正在泡藥浴的他緩緩睜開了眼睛,猶豫一下,向一邊的幔帳游去。
一般來說,宋君然的曲子還沒拉一半,身邊的人便會棄他而去。
但是今天一曲終了,謝不逢竟還坐在原地。
這倒是稀奇。
見狀,宋君然忍不住收起琴弓問“這曲子怎么樣”
謝不逢向來厭惡虛與委蛇的那一套。
但是眼前的人是文清辭的師兄。
想到宋君然的身份,他竟也昧著良心點頭“還好。”
謝不逢的語氣是慣有的平靜。
“我就說”宋君然忽然笑了起來,“陛下在宮中應當沒有少聽宮樂,就是和谷內那群鄉野之人完全不一樣。”

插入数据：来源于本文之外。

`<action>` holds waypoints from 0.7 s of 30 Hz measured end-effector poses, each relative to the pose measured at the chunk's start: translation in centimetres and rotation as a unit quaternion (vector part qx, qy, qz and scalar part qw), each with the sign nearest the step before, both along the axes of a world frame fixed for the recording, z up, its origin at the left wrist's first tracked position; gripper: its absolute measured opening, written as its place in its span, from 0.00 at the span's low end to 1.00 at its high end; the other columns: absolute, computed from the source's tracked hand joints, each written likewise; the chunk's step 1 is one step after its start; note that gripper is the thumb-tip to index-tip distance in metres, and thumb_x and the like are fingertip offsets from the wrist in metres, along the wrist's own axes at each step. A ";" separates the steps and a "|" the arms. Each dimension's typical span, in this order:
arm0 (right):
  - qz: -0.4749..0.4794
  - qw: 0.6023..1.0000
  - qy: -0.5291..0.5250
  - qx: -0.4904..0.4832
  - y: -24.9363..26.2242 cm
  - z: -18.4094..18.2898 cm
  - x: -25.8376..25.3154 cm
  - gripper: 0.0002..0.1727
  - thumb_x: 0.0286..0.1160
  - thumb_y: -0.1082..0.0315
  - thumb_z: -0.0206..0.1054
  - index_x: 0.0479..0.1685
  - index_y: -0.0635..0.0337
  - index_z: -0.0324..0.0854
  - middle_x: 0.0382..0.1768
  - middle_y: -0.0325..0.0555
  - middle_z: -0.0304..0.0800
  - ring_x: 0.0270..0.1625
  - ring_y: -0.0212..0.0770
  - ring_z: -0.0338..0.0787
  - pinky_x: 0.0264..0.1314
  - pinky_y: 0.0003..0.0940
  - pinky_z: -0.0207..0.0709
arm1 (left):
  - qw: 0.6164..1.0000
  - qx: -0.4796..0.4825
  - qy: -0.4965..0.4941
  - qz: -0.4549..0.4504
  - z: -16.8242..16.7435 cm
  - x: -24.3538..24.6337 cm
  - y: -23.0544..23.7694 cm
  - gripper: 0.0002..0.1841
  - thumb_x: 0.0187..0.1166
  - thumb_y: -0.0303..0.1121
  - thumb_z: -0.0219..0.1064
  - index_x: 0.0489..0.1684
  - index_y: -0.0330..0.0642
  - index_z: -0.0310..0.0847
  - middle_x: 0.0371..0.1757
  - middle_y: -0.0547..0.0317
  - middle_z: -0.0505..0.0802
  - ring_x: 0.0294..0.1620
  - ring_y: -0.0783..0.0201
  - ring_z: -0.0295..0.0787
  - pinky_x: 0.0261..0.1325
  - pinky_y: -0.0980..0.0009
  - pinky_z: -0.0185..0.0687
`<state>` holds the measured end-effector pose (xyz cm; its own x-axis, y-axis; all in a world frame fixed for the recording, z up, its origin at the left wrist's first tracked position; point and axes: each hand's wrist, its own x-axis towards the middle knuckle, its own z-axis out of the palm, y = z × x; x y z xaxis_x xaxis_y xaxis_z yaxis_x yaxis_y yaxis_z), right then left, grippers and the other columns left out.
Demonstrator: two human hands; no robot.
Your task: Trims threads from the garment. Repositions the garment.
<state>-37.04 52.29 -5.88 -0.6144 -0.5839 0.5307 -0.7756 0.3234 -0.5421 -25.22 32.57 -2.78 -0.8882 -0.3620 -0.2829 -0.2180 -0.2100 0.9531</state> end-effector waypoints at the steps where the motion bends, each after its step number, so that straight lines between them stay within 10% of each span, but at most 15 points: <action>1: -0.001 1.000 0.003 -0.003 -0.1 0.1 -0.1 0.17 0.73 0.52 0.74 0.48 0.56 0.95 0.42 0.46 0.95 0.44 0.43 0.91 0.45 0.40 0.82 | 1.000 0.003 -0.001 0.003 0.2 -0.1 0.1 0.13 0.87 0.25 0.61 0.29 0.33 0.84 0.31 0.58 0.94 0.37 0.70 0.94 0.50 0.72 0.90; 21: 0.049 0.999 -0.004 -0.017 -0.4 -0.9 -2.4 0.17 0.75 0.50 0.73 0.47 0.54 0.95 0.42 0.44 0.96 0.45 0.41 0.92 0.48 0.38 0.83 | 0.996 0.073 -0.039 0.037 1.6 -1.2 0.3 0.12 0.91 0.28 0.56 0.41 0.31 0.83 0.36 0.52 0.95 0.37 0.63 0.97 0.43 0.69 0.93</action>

說話間,泡完藥浴的文清辭也換了一件衣服,從竹林里走了出來。
墨黑的發尾還在向下滴著水。
寬大的月白色衣袍,并未系上全部衣帶。
此刻的他,除了溫柔以外,更顯慵懶。
謝不逢默不作聲地站起身,將文清辭擋在了背后。
直到這時他才注意到。
文清辭看自己的眼神,竟帶著幾分同情。
同情
直覺告訴謝不逢,事情好像有一點不對勁。
他不知此時文清辭心中想的是謝不逢當初在皇陵獨自生活十三載,除了未曾學過禮法外,似乎也未接觸過正常的音樂。
不然謝不逢為何能對師兄的樂曲,說出“還好”這兩個字
宋君然當日在醫書中找到的那個法子的確有用。
調整過藥方后,文清辭狀態,肉眼可見的一天天好了起來。
在此期間,宋君然來文清辭住處的頻率愈發高。
和以往不同的是,他這幾次到小院,并非是來找師弟的。
活了近三十年,宋君然終于遇到了一個能欣賞自己樂曲的人。
因此,這段時間他幾乎忘記了自己神醫谷谷主的身份,完全活成了樂師的樣子。
整天抱著那把琴不肯放下。
雖說魔音貫耳的確痛苦,但還好這聲音不影響文清辭恢復。
文清辭身體的一天天變好,謝不逢也逐漸放肆了起來。
入夜,屋后,泉中水聲陣陣。
今日正值朔月,夜空中繁星燦爛。
銀河清晰可見。
文清辭有些迷茫地仰頭看著夜空,大腦內只剩下一片空白。
雖然知道自己小院位置偏僻,平常不會有人過來。
可是頭頂的星光與耳邊的風聲,還是逼著文清辭咬緊了牙關,半點聲音都不曾發出。
然而文清辭越是安靜,謝不逢便越是不肯放過他、越是肆無忌憚。
四周一片寂靜。
而越是寂靜,突然響起的心聲,便顯得越是清晰。
熟悉的聲音突然響了起來,謝不逢頓了一下,緩緩抬頭看向文清辭。
他聽到,此時文清辭竟在心中偷偷地說自己的壞話。
謝不逢垂著眼眸,濃密的睫毛將星光擋在了一邊。
他的眸色,在在這一刻變得格外深。